**Work to be completed**
As the answer, give a copy of each line below that includes the word "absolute".

**Given records**
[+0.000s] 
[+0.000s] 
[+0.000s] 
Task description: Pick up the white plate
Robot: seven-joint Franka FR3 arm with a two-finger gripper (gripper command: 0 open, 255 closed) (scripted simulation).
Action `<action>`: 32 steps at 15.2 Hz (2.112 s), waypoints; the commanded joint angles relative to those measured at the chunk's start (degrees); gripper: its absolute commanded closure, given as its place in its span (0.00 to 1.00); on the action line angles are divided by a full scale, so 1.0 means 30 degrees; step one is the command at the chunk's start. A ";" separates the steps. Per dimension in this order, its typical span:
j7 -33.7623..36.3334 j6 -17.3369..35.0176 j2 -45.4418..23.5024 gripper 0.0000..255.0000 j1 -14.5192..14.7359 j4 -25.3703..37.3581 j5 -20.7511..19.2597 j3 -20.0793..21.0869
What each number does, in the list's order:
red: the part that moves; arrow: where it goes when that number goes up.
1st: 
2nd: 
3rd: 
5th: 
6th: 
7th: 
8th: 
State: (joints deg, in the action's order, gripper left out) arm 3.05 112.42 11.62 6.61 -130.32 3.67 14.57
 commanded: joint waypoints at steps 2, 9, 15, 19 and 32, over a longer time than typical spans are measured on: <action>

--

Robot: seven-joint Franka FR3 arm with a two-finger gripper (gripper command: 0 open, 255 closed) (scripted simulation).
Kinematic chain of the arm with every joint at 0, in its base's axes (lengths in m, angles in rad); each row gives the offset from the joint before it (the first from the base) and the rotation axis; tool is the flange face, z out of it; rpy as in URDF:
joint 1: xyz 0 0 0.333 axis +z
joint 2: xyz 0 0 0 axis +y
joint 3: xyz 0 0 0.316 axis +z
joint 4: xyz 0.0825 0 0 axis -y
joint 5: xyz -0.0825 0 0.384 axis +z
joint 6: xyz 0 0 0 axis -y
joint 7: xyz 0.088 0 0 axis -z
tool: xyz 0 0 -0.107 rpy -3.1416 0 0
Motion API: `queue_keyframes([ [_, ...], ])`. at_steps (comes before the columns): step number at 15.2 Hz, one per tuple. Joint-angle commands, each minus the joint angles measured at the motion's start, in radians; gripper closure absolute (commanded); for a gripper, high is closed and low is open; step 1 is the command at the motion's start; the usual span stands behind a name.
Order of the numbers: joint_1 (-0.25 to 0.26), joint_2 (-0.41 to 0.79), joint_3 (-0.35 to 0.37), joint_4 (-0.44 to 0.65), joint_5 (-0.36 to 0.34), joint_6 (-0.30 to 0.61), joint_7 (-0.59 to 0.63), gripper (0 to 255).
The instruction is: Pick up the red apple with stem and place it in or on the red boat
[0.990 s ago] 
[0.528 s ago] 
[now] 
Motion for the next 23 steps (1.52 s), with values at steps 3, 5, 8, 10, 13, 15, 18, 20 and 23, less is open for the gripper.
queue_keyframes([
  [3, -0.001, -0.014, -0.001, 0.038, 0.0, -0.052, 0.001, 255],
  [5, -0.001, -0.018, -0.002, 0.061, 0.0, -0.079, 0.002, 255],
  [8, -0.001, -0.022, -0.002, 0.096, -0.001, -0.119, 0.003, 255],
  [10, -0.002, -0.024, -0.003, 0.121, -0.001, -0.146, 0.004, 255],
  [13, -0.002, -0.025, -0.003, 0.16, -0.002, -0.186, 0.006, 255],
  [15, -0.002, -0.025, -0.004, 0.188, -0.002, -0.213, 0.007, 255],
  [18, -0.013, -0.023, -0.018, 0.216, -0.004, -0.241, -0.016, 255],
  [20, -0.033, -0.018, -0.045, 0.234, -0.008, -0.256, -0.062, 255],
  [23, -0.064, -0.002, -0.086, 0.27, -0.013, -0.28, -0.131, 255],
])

**Result for this task**
Action `<action>`: 32 steps at 15.2 Hz (2.112 s), waypoints; the commanded joint angles relative to those measured at the chunk's start (degrees); gripper: its absolute commanded closure, given as its place in its span (0.00 to 1.00); on the action line angles are divided by a full scale, so 1.0 means 30 degrees; step one is the command at the chunk's start. A ";" separates the steps. Per dimension in this order, its typical span:
Motion API: `queue_keyframes([ [_, ...], ])`. at_steps (comes before the columns): step number at 15.2 Hz, one per tuple. Joint-angle commands, each minus the joint angles measured at the motion's start, in radians; gripper closure absolute (commanded); for a gripper, high is closed and low is open; step 1 is the command at the motion's start; the usual span stands behind a name.

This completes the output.